* _What is expected_
Please copy each line of the listing that includes the string "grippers".

* _Input for this task_
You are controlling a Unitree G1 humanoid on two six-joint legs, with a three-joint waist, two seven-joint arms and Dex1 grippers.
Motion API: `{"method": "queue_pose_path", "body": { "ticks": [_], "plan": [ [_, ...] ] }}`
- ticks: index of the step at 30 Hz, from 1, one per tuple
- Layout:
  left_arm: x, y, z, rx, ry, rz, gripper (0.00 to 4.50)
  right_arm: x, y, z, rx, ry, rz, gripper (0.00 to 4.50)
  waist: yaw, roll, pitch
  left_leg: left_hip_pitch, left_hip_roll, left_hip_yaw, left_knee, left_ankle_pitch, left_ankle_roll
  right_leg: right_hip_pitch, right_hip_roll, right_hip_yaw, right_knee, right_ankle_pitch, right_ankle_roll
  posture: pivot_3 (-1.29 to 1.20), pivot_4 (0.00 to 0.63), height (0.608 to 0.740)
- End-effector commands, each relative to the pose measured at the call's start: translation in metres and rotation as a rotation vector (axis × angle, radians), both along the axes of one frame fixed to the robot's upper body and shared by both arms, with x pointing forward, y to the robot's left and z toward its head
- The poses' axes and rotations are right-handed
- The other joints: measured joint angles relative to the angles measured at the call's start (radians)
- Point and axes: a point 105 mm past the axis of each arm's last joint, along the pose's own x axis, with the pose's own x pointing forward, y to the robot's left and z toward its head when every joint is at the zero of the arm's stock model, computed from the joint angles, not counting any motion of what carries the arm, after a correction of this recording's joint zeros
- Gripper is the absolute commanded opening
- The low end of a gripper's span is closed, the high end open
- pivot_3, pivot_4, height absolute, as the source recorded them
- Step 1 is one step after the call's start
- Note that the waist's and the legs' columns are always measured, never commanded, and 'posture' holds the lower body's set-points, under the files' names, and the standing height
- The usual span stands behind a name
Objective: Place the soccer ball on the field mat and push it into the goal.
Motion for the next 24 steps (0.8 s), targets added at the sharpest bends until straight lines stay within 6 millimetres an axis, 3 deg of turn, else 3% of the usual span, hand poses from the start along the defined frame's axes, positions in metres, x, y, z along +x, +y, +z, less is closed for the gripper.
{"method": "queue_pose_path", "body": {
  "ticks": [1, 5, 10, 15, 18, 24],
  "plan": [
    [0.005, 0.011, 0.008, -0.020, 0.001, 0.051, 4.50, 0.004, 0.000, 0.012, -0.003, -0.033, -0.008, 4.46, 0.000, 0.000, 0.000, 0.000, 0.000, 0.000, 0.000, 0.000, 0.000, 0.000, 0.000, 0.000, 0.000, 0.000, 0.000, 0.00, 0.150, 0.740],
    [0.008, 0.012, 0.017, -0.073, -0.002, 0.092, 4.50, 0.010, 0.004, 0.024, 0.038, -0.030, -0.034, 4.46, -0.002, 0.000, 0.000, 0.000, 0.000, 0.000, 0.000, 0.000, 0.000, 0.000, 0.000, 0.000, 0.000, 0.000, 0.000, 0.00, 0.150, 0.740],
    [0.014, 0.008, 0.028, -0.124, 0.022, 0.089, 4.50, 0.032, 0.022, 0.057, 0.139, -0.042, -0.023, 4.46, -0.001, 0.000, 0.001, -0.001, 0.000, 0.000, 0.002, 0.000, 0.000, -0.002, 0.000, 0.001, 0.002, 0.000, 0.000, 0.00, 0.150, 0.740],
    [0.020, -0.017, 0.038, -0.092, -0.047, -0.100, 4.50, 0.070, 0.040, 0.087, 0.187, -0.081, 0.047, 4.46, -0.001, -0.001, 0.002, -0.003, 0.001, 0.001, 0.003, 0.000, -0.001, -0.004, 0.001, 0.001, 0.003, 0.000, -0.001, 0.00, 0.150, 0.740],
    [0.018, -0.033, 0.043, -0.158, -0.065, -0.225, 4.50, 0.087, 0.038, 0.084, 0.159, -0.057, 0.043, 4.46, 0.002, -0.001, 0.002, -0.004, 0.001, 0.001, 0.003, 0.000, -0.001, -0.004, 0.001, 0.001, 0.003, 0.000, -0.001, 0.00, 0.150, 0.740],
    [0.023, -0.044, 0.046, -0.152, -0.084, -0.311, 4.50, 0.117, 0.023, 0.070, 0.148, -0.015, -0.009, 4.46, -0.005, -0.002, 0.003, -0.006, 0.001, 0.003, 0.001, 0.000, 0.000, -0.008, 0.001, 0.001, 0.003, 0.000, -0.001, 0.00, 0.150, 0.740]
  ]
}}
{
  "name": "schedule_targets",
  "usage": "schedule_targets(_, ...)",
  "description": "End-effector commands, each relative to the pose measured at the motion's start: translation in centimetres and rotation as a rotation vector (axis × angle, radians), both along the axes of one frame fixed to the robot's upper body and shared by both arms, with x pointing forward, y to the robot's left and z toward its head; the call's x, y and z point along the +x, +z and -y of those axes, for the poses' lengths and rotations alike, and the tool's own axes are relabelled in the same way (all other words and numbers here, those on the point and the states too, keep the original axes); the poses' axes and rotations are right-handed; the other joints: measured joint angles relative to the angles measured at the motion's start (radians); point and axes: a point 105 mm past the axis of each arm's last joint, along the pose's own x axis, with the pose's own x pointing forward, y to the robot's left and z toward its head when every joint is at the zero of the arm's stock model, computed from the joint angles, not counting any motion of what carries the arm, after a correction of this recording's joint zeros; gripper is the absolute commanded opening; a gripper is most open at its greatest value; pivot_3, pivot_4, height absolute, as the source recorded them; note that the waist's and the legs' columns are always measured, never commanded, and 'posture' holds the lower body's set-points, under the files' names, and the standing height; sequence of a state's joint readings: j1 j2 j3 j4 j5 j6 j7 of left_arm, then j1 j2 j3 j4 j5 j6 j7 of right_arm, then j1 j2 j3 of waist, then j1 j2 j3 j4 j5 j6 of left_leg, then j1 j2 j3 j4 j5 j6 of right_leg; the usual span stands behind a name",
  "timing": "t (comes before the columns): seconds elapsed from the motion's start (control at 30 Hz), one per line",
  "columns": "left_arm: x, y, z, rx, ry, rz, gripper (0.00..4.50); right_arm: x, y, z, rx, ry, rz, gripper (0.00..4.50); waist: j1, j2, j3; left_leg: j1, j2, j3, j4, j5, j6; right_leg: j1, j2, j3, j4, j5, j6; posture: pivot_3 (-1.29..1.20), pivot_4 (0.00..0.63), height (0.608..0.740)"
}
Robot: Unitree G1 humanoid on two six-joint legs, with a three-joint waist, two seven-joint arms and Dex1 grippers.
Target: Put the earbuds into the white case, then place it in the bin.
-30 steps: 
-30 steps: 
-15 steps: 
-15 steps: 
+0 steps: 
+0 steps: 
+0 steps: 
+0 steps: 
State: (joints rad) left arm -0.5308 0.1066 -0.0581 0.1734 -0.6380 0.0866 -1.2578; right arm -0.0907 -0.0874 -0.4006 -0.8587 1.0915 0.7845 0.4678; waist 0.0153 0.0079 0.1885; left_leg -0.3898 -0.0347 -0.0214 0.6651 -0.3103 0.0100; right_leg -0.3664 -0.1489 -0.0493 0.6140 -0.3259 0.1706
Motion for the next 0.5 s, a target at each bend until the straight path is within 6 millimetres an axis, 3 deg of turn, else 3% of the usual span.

* _Written response_
You are controlling a Unitree G1 humanoid on two six-joint legs, with a three-joint waist, two seven-joint arms and Dex1 grippers.
Robot: Unitree G1 humanoid on two six-joint legs, with a three-joint waist, two seven-joint arms and Dex1 grippers.

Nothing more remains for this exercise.